* About this exercise *
Every line with "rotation" in it must be copied from the data.

* Provided material *
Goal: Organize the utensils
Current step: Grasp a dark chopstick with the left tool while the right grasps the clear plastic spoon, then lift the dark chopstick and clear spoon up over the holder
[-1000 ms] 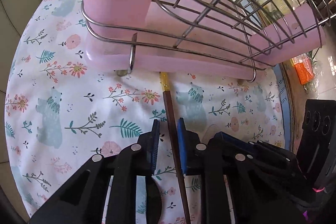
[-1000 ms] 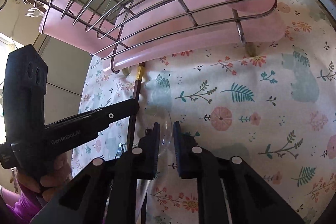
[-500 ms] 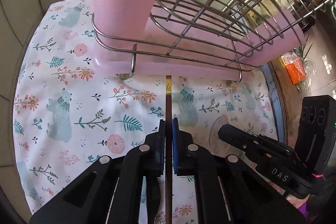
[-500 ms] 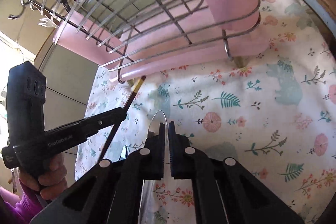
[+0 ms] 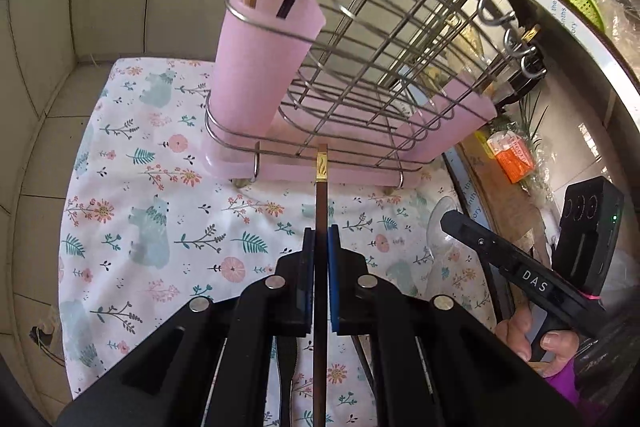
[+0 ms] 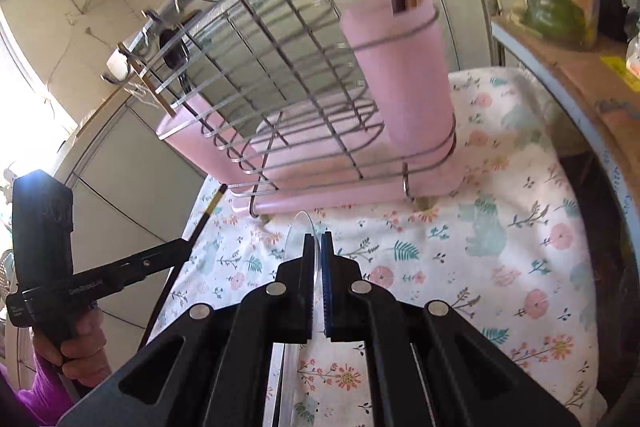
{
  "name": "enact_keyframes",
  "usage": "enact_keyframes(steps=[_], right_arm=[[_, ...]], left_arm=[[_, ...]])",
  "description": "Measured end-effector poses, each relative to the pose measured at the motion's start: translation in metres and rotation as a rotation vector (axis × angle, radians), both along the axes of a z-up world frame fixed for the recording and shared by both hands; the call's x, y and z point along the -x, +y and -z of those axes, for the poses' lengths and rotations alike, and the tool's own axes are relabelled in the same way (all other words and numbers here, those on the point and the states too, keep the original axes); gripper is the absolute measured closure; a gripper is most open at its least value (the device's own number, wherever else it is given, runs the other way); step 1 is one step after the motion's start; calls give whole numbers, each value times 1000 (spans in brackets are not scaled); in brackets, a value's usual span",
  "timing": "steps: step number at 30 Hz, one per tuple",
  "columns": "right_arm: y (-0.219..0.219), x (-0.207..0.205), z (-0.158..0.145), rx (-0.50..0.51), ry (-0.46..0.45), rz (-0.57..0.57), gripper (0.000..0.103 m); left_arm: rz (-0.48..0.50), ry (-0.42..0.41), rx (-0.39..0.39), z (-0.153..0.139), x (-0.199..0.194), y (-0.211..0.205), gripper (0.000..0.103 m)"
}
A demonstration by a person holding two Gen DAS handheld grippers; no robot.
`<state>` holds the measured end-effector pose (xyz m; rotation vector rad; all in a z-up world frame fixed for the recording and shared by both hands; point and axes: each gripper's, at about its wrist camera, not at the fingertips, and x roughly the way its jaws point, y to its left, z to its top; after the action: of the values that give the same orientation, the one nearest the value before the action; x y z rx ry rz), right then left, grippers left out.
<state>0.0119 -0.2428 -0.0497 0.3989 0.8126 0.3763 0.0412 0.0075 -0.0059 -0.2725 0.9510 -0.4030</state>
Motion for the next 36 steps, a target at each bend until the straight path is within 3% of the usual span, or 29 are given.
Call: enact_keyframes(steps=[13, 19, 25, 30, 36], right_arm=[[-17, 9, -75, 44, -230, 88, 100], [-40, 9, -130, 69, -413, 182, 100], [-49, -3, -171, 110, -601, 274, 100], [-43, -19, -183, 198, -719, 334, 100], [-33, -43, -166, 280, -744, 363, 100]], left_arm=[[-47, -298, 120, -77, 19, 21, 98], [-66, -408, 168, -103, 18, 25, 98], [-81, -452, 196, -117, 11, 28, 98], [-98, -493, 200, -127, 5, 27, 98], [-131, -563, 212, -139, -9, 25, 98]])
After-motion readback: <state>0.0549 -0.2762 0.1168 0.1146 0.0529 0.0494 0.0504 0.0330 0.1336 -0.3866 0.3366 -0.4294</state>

* Exercise solution *
  "description": "Measured end-effector poses, each relative to the pose measured at the motion's start: translation in metres and rotation as a rotation vector (axis × angle, radians), both along the axes of a z-up world frame fixed for the recording and shared by both hands; the call's x, y and z point along the -x, +y and -z of those axes, for the poses' lengths and rotations alike, and the tool's own axes are relabelled in the same way (all other words and numbers here, those on the point and the states too, keep the original axes); gripper is the absolute measured closure; a gripper is most open at its least value (the device's own number, wherever else it is given, runs the other way); step 1 is one step after the motion's start; calls give whole numbers, each value times 1000 (spans in brackets are not scaled); in brackets, a value's usual span",
`<state>` holds the measured end-effector pose (xyz m; rotation vector rad; all in a z-up world frame fixed for the recording and shared by both hands; point and axes: each gripper's, at about its wrist camera, not at the fingertips, and x roughly the way its jaws point, y to its left, z to its top; after the action: of the values that give the same orientation, the one nearest the value before the action; x y z rx ry rz), right then left, grippers left out.

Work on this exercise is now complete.